Within these entries, which lines include the string "place"? Copy each one.

-- Record extracts follows --

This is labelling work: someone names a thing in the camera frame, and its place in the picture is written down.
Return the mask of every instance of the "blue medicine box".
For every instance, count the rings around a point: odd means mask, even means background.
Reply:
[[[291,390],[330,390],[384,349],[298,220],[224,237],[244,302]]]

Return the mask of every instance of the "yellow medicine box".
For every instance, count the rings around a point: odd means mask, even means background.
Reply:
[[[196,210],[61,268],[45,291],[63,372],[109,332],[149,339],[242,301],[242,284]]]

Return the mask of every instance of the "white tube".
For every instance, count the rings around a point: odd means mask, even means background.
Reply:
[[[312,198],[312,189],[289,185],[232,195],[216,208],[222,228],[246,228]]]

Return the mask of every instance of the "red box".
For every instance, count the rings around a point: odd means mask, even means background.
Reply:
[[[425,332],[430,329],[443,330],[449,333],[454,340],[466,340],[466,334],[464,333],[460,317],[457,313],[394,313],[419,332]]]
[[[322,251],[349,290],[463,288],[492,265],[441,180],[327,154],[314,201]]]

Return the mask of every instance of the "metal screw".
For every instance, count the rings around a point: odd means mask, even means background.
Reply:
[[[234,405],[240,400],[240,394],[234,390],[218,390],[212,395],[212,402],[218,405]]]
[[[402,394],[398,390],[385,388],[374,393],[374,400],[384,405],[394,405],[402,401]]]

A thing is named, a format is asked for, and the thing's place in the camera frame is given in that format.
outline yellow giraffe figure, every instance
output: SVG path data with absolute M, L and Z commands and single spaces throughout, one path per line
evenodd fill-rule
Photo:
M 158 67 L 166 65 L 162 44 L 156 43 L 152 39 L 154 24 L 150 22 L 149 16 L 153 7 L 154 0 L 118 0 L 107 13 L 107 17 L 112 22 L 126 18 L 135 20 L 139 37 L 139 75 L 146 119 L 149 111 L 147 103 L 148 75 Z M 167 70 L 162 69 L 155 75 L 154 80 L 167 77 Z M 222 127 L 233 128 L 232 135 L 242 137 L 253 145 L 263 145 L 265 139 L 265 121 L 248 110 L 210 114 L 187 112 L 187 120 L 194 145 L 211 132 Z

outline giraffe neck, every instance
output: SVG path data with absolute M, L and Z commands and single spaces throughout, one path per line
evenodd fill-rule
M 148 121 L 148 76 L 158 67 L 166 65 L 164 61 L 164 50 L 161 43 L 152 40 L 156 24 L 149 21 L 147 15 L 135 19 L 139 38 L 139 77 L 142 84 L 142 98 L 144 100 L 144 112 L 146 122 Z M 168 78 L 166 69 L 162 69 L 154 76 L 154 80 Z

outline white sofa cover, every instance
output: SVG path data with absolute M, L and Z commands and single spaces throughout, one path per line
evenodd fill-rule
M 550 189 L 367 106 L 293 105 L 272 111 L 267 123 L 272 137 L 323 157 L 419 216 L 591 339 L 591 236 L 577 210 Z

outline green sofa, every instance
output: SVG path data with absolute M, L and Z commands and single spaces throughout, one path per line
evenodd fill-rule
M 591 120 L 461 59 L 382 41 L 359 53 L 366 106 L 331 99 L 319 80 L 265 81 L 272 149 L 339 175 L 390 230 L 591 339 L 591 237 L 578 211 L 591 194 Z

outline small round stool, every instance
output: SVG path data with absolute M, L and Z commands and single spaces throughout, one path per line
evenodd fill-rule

-- Record extracts concluded --

### Output for this task:
This is labelling work: someone names a thing in the camera frame, and its place in the picture is written down.
A thing is named, a format is asked for, and the thing's place in the camera frame is given in that format.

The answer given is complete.